[Activity]
Copy exactly the lines that run from the top of the listing to the line containing "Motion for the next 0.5", both ends included, and omit the pictures.

[Material for this task]
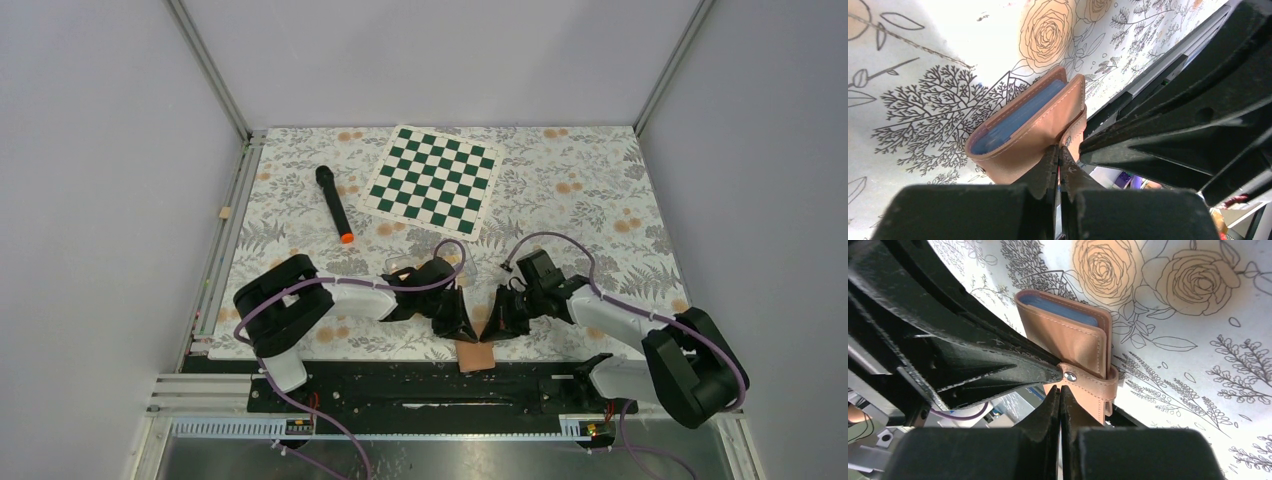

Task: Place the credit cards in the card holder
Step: Close the card holder at the center of the board.

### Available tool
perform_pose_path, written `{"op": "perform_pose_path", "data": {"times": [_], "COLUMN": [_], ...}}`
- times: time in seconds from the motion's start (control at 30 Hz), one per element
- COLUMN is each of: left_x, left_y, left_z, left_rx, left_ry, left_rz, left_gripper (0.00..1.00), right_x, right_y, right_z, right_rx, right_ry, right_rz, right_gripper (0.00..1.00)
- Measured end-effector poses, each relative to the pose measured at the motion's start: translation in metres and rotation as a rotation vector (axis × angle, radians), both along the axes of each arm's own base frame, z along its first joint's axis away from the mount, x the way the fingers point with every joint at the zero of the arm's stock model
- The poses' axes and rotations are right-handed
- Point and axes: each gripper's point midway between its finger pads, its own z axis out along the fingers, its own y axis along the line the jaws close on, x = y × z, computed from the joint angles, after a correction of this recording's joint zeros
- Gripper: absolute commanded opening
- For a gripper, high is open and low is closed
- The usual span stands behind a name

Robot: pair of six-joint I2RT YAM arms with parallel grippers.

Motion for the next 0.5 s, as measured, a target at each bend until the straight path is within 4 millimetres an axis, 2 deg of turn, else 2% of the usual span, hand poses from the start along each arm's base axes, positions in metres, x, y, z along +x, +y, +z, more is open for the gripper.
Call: {"op": "perform_pose_path", "data": {"times": [0.23, 0.5], "left_x": [-0.002, -0.005], "left_y": [-0.001, 0.003], "left_z": [0.002, 0.005], "left_rx": [0.022, 0.084], "left_ry": [-0.009, -0.033], "left_rz": [-0.008, -0.022], "left_gripper": [0.00, 0.00], "right_x": [0.008, 0.005], "right_y": [-0.003, -0.008], "right_z": [0.009, -0.002], "right_rx": [-0.018, -0.063], "right_ry": [-0.067, -0.040], "right_rz": [-0.001, 0.007], "right_gripper": [0.03, 0.00]}}
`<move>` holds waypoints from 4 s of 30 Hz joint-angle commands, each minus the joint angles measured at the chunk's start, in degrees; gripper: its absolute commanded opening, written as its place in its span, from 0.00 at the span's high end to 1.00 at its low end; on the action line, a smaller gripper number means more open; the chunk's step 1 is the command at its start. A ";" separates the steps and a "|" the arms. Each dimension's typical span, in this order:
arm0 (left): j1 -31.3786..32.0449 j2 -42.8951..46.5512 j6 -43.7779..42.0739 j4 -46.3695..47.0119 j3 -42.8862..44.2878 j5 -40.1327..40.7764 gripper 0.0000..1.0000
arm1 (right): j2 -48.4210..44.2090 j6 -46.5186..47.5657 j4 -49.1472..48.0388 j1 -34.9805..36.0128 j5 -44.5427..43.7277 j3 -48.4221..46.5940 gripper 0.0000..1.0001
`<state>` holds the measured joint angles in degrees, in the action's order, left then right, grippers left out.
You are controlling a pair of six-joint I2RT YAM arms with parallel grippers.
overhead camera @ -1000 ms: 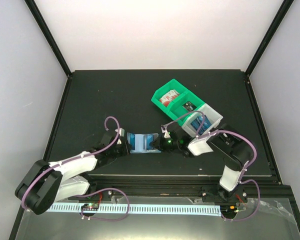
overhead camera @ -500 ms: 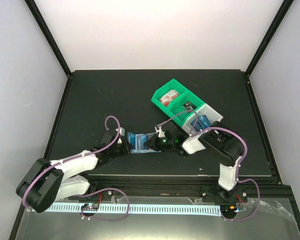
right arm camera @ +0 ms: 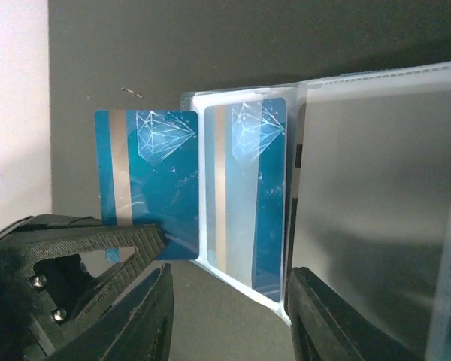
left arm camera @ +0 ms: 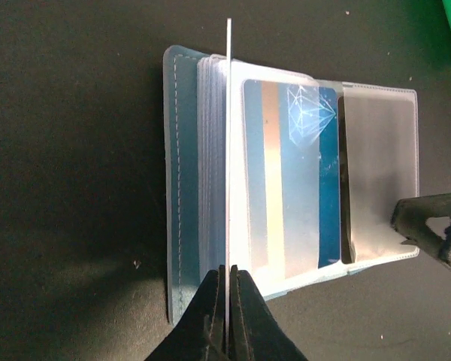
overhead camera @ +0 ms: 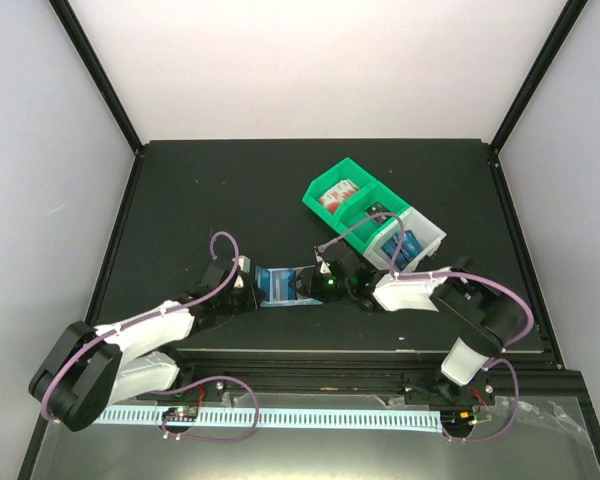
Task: Put the credit cards into the card holder
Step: Insert the credit card into the card holder, then turn over the card slot in the card holder.
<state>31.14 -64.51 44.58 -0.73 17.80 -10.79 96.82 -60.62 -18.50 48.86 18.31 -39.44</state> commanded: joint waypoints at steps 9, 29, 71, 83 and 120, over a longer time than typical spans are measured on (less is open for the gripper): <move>-0.29 7.12 -2.33 -12.49 3.49 1.82 0.98 | 0.59 10.09 24.66 4.55 -15.86 -11.74 0.65; -0.46 4.71 -2.57 -10.51 1.50 0.45 0.98 | 8.98 11.02 23.89 7.92 -12.68 -19.26 0.64; -0.60 9.62 -1.77 -9.31 1.55 -1.12 0.98 | 11.95 14.18 38.32 9.59 -23.15 -22.83 0.99; -0.71 12.93 -1.39 -10.71 0.22 -2.11 0.98 | 12.21 13.60 37.42 9.54 -22.57 -22.33 0.99; -1.76 7.63 -3.08 -1.06 -1.19 -14.21 0.98 | 7.42 13.17 33.23 9.15 -22.50 -18.61 0.96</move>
<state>29.80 -56.95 43.13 -6.31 16.73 -20.08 105.95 -47.03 13.80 58.08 -3.88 -59.70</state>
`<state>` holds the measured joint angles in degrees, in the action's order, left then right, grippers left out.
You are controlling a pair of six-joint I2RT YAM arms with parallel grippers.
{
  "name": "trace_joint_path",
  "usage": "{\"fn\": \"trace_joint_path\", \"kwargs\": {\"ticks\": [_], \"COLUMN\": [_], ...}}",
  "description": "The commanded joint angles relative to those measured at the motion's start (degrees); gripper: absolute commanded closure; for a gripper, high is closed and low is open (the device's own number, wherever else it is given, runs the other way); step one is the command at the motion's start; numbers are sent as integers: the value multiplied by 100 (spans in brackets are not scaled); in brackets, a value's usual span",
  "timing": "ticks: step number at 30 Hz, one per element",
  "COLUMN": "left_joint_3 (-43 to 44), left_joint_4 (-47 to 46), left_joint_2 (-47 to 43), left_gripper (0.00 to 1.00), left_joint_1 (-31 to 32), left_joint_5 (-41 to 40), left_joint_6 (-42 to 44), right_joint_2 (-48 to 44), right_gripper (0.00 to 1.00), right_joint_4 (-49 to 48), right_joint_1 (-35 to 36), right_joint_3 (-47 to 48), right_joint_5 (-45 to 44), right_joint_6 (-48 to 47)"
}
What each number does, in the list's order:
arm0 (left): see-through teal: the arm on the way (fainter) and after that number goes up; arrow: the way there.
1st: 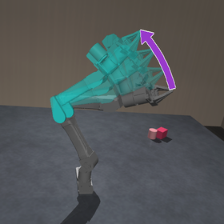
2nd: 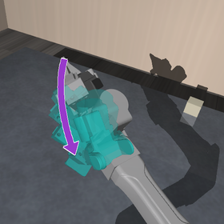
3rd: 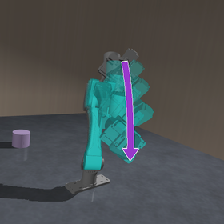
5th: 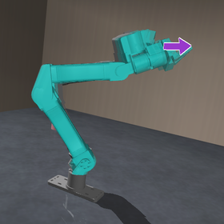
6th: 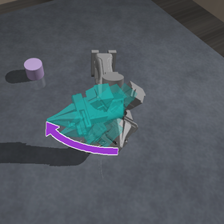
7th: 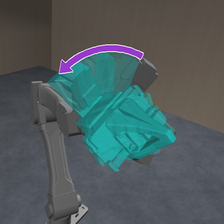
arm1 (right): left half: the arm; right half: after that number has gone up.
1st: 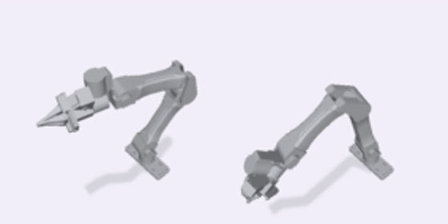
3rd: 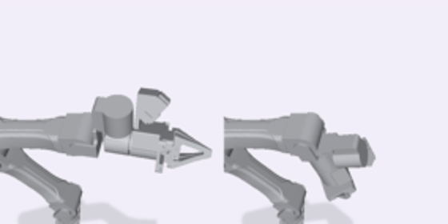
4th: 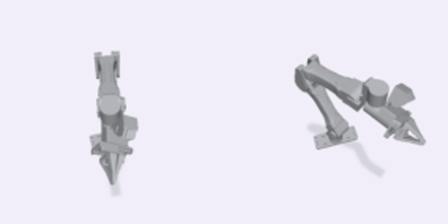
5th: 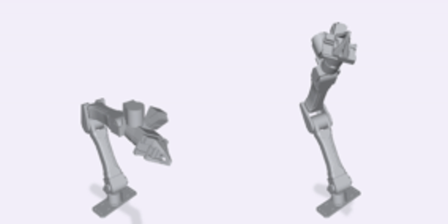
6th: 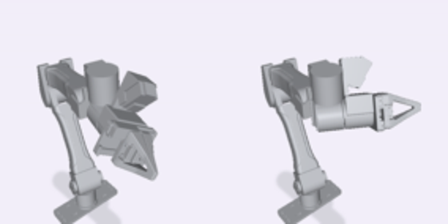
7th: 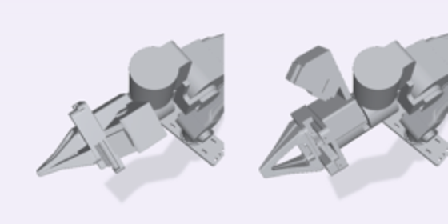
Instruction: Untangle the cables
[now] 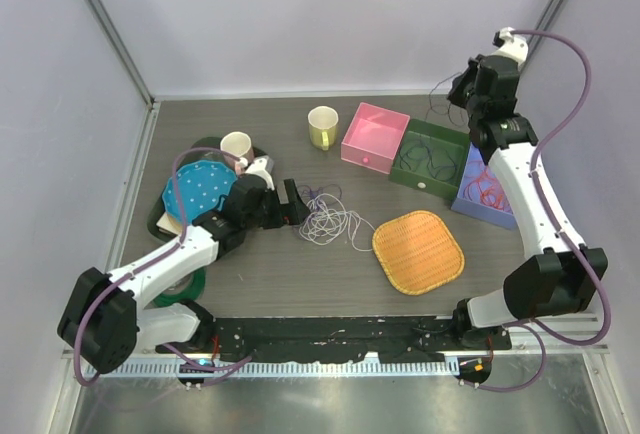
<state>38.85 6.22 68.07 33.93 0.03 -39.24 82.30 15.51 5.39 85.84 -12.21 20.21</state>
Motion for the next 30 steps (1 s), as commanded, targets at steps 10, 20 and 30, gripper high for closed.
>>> {"fn": "trace_joint_path", "kwargs": {"ticks": [10,20,30], "left_joint_3": [-317,-361,-282], "left_joint_4": [-235,-305,-595], "left_joint_2": [-338,-207,188], "left_gripper": [0,0,0], "left_joint_1": [-18,-18,-18], "left_joint_5": [-170,-109,330], "left_joint_6": [-206,-233,-294], "right_joint_2": [567,806,-240], "right_gripper": [99,27,11], "right_joint_4": [-1199,-901,-910], "right_joint_1": [-20,-20,831], "right_joint_3": [-1509,-1369,-2237], "right_joint_5": [-687,-107,2449], "right_joint_6": [678,625,-631]}}
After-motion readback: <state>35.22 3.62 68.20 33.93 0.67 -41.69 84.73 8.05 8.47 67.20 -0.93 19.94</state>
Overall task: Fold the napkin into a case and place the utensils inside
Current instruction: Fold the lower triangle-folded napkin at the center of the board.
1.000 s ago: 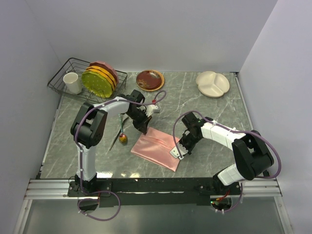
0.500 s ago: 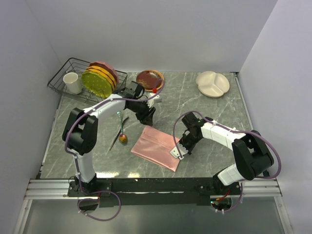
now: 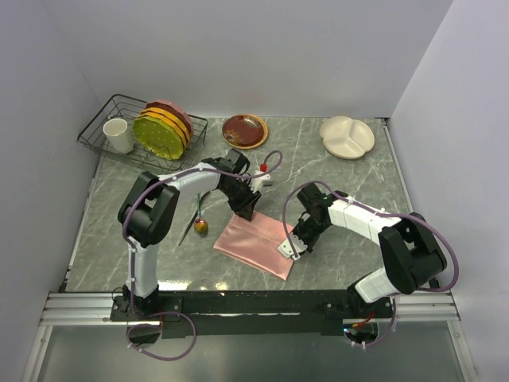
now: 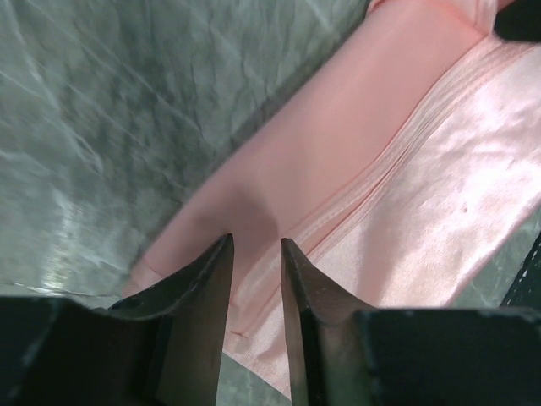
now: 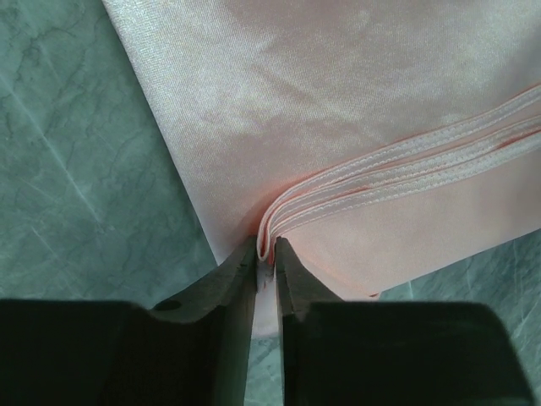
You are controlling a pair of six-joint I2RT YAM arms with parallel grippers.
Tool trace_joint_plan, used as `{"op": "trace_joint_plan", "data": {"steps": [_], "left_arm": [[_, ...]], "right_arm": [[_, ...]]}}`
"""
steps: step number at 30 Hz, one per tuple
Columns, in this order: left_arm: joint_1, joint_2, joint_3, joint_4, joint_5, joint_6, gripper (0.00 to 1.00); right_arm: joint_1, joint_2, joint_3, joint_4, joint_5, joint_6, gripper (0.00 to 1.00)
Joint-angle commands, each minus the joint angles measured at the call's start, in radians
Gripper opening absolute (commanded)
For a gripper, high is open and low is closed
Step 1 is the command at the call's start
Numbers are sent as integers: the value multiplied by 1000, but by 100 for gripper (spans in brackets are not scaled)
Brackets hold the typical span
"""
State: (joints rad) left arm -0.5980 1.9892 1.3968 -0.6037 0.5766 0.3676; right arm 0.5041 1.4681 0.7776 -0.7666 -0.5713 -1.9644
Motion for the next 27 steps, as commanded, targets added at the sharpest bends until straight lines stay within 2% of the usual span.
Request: {"op": "trace_joint_plan", "data": {"steps": [1,2,6,11,15,16,19,20,22,23,25,27], "left_arm": [[-8,-12,-51,-4,-5,-15,34],[-9,-16,-73,-2,-4,-15,33],[-10,-21,-101,1,-8,-25,33],[-9,-15,-111,15,-8,-47,32],[-11,-6,-111,16,2,-59,32],[-11,-6,-111,16,2,-61,32],[-11,-3,-108,19,-1,-59,32],[-10,-4,-108,18,2,-59,32],[-11,-6,-110,22,-1,-61,32],[-11,-6,-110,21,-1,-62,32],[-11,-6,-111,25,-1,-68,31],[-11,-9,-113,28,-3,-78,31]], "right_arm": [[-15,-54,20,-54,-44,-350,38],[-21,-63,28,-59,-50,-328,47],[-42,-124,31,-27,-87,-184,60],[-70,-247,41,-48,-133,109,64],[-143,-311,72,-102,-235,303,64],[-174,-322,77,-100,-248,353,64],[-231,-293,107,4,-289,658,55],[-245,-275,120,73,-298,826,48],[-268,-194,182,104,-320,968,42],[-282,-165,208,116,-322,1106,39],[-286,-82,273,106,-315,1279,36],[-291,-33,301,85,-302,1382,36]]}}
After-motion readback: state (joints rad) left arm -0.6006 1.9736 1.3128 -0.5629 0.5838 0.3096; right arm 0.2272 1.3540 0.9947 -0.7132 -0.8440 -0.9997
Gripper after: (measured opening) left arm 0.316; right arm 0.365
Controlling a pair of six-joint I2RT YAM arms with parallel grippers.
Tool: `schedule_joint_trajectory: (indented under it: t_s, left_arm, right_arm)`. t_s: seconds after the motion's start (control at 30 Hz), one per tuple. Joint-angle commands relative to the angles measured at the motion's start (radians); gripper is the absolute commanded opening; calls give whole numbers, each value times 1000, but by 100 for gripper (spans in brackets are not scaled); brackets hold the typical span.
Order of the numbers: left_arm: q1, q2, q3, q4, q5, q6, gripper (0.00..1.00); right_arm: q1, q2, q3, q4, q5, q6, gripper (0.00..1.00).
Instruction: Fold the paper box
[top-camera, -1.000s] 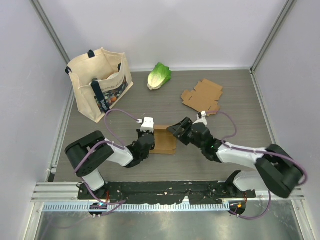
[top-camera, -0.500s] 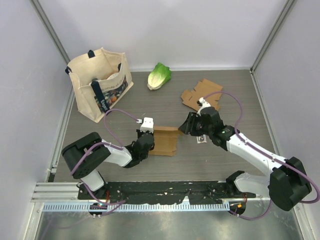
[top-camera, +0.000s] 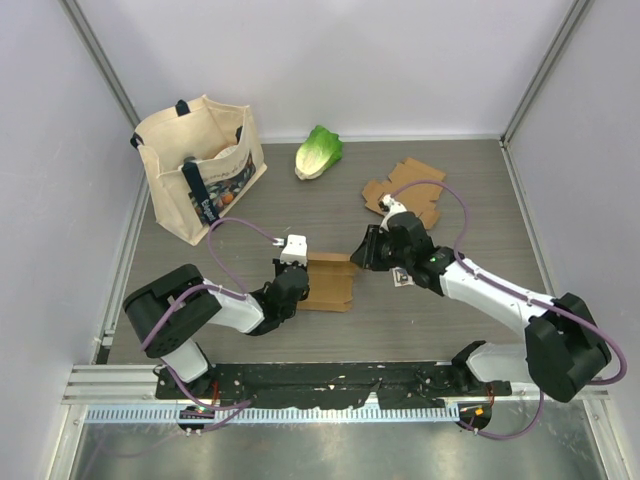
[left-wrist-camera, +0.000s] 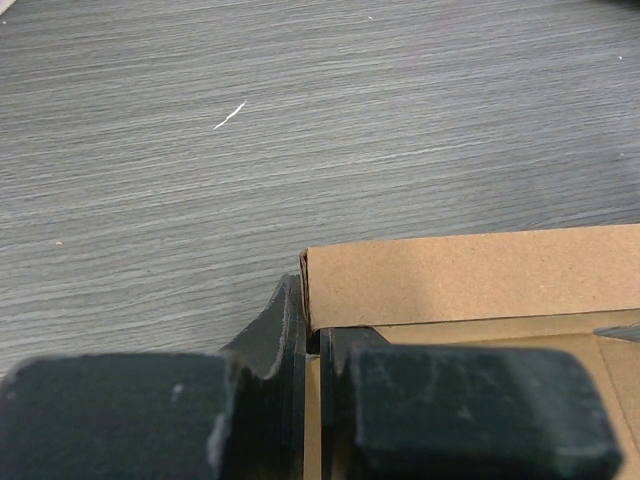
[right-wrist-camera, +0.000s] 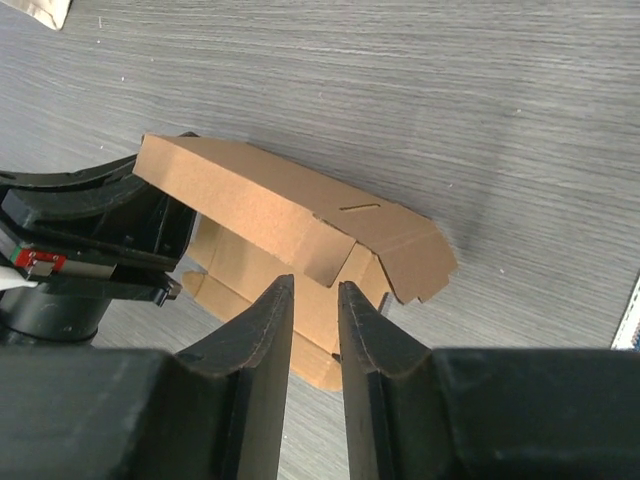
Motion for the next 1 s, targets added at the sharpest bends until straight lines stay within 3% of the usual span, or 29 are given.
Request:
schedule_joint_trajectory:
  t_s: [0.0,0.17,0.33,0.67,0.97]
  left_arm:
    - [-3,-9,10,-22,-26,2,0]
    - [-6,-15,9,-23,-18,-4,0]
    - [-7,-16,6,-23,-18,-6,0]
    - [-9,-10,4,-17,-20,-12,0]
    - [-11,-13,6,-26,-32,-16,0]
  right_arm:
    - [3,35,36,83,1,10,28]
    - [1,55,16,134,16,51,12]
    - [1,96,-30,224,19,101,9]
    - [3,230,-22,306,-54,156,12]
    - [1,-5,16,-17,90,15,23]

[Solution]
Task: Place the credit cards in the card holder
Step: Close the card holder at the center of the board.

### Available tool
perform_pose_path, written `{"op": "perform_pose_path", "data": {"times": [_], "COLUMN": [_], ...}}`
- times: time in seconds from the motion's start (control at 30 Hz), one per element
- COLUMN is each of: left_x, left_y, left_z, left_rx, left_ry, left_rz, left_gripper (0.00..1.00), right_x, right_y, right_z, right_rx, right_ry, right_rz, right_gripper (0.00..1.00)
- Measured end-effector poses, each relative to the pose measured at the motion's start: translation in metres and rotation as a rotation vector (axis × angle, radians), both along the axes of each arm's own base frame, z along its first joint's axis away from the mount, x the way the fingers point with every joint at the zero of the arm's stock model
- The poses' axes and rotations are right-handed
- Point and axes: each gripper's point midway between its finger pads, its own z axis out along the fingers, its own y axis along the line the jaws close on, x = y × z, computed from the joint angles, after a correction of this recording's joint zeros
- Gripper: absolute commanded opening
- For a gripper, high is open and low is closed
- The usual span stands behind a name

Robot: pair of six-joint I2RT YAM arms with parallel grippers.

Motion for the next 0.5 s, as measured, a target at each bend until the straight path is within 4 millimetres an axis, 2 deg of turn, else 2% of the usual span, hand poses from the start along each arm's base axes, positions in metres, x, y, z along +x, +y, +z, more is open for the gripper.

This exercise is now done.